• **Problem to solve**
Taking the lines below one at a time, count those with the string "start" and give the result alone.

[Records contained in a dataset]
::::::

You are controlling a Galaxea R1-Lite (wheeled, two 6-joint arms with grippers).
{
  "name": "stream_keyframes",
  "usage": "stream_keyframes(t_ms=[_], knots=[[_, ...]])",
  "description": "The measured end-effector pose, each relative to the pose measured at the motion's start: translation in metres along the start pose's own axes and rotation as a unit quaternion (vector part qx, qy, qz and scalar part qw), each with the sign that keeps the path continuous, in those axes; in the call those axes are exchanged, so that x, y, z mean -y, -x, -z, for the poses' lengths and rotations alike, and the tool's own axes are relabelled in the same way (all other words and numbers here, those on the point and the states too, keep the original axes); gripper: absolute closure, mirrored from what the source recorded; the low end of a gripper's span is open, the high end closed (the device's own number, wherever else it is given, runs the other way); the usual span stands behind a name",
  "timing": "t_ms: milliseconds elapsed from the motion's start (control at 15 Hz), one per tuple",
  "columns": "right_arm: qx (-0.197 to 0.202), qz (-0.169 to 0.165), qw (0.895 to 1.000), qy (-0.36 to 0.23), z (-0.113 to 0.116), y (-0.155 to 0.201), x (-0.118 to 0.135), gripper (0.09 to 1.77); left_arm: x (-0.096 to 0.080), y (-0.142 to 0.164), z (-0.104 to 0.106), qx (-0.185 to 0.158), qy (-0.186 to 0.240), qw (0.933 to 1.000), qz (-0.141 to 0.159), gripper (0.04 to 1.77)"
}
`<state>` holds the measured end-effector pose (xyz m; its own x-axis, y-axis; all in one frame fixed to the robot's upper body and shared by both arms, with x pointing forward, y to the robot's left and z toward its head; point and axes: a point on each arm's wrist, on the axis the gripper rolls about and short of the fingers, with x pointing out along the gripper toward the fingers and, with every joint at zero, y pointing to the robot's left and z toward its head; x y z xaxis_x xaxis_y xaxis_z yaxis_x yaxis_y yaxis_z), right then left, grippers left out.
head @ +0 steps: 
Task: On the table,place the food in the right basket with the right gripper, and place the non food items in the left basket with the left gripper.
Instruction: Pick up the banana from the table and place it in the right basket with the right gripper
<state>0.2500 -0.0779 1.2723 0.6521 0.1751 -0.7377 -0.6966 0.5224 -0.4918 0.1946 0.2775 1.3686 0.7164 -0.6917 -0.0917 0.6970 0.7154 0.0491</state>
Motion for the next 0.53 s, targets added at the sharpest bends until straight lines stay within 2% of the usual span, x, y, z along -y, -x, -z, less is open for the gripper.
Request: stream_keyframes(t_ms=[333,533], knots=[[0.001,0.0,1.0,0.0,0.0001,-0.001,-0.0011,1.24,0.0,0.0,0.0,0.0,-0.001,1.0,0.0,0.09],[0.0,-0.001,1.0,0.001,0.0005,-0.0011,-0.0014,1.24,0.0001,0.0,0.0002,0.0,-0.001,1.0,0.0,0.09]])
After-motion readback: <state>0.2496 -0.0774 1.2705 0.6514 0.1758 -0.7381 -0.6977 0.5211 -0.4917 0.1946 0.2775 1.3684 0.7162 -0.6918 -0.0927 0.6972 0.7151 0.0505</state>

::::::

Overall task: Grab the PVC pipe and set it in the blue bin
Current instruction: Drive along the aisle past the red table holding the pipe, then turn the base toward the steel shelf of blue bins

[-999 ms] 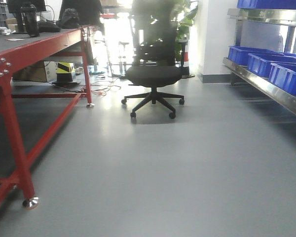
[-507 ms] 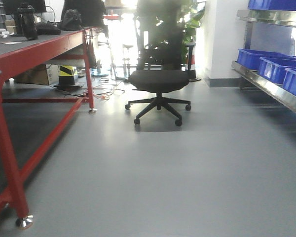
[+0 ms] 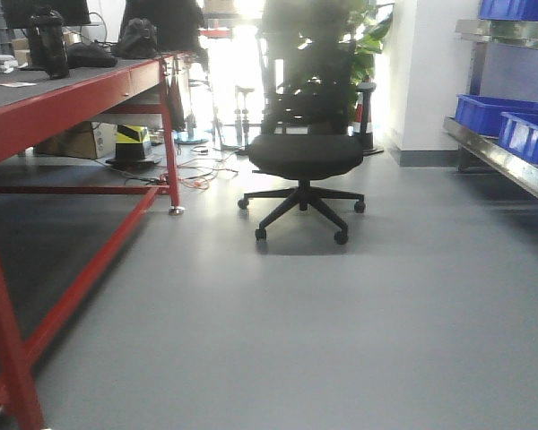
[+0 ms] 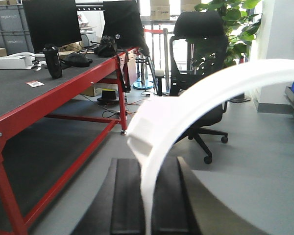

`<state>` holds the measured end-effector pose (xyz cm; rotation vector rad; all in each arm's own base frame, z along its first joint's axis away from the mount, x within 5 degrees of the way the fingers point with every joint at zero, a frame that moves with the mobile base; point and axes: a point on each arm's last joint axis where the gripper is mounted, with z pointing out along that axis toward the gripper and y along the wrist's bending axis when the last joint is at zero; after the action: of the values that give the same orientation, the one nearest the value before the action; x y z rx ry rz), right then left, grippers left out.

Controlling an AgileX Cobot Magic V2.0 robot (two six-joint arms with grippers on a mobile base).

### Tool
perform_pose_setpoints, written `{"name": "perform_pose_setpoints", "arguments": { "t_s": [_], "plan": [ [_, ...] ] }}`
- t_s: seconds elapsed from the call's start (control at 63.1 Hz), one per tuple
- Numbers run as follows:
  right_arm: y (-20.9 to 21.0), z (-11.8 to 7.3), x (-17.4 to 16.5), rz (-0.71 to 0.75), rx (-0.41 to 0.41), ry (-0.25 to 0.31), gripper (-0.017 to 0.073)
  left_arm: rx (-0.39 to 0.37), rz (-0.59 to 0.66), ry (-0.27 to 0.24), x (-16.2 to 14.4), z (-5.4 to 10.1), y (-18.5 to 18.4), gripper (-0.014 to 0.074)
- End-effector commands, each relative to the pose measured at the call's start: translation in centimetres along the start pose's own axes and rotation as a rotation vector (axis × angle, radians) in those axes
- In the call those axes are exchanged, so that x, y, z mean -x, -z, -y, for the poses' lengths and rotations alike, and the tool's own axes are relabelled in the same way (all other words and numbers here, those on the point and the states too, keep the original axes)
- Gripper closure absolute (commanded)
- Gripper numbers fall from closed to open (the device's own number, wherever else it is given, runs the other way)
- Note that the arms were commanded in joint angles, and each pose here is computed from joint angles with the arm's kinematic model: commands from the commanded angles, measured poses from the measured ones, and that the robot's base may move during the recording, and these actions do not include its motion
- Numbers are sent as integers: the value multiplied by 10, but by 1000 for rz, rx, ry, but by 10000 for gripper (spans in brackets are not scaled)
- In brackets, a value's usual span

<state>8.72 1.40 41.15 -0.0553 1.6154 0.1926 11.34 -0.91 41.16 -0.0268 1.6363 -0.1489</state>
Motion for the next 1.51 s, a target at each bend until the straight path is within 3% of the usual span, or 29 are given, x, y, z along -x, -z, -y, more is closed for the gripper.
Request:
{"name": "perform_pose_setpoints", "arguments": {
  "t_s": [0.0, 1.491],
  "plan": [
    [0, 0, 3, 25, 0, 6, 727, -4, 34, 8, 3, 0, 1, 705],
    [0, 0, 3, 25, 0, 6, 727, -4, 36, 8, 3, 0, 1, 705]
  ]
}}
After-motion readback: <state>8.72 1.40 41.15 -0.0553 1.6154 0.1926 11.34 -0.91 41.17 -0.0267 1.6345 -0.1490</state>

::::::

• **Solved exercise**
4